» Task brief:
Transcribe the whole listing exactly, but do not carry over its pictures.
[Dataset excerpt Boundary: Start]
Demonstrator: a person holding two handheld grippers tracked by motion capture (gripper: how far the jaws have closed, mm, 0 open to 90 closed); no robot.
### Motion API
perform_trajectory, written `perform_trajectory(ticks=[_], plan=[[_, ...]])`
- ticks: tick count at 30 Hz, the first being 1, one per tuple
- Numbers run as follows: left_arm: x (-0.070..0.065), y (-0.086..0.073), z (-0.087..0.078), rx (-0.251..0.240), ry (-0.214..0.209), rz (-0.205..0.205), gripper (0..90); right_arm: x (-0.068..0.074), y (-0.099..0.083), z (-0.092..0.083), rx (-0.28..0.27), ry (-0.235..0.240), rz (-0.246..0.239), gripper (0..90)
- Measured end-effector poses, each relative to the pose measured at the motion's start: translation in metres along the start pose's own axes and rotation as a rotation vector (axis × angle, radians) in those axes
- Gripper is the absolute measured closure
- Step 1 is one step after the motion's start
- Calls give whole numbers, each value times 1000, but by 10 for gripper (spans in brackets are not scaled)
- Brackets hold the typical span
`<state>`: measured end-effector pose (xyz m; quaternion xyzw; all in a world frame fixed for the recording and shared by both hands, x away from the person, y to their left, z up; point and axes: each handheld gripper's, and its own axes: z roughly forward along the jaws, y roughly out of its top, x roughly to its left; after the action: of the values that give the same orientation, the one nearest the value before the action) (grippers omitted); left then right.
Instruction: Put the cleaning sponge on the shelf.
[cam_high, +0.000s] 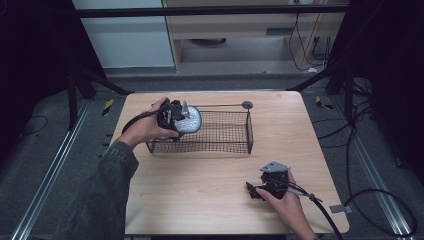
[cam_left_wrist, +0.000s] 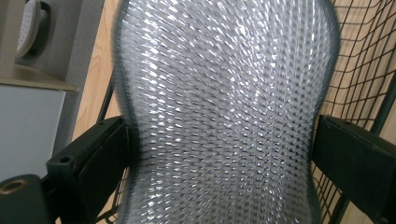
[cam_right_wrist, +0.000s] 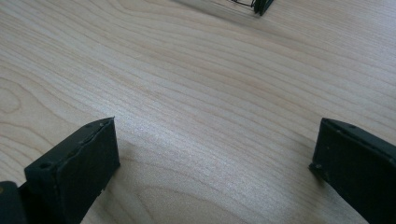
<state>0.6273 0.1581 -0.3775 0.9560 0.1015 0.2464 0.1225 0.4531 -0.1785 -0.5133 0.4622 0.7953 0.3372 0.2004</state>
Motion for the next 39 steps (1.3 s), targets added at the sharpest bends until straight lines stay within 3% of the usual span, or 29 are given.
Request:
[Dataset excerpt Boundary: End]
» Solution below:
Demonstrator: a person holding two handheld grippers tracked by motion capture (gripper: how far the jaws have closed, mm, 0 open to 90 closed); no robot.
### Motion API
perform_trajectory, written `perform_trajectory(ticks=[_], plan=[[_, ...]])`
- ticks: tick count at 30 Hz, the first being 1, one per tuple
- Numbers run as follows: left_arm: x (-0.070..0.065), y (-0.086..0.073), z (-0.087..0.078), rx (-0.251..0.240), ry (-0.214..0.209), rz (-0.205..0.205), gripper (0..90); right_arm: x (-0.068..0.074), y (-0.099..0.083), z (-0.092..0.083), rx (-0.28..0.27), ry (-0.235..0.240), rz (-0.246..0.239), gripper (0..90)
- Measured end-effector poses, each relative to the pose measured at the motion's start: translation in metres along the start pose's own axes and rotation as a rotation vector (axis × angle, radians) in those axes
- Gripper is the absolute measured closure
- Step 1 is one step after the motion's start
- Calls give whole numbers, each value times 1000, but by 10 for gripper (spans in brackets are not scaled)
- Brackets hold the typical span
`<state>`: measured end-effector pose (xyz m; quaternion xyzw; all in a world frame fixed for the recording and shared by both hands, x away from the person, y to their left, z up; point and axes: each handheld gripper's, and its own axes: z roughly forward along the jaws, y roughly out of its top, x roughly to its left; after the action: of the values that give the same orientation, the one nearest the value before the action) (grippers omitted); left then right.
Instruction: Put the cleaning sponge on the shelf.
[cam_high, +0.000s] 
[cam_left_wrist, +0.000s] 
[cam_right_wrist, +0.000s] 
<state>0.6273 0.1581 -0.3775 0.9560 0.1015 0.2464 0.1225 0.4531 -0.1785 -0.5133 0.4622 0.7953 0.3372 0.2004</state>
Motion for the next 39 steps (1.3 s), targets added at the sharpest bends until straight lines stay within 3% of the usual span, or 29 are given.
Request:

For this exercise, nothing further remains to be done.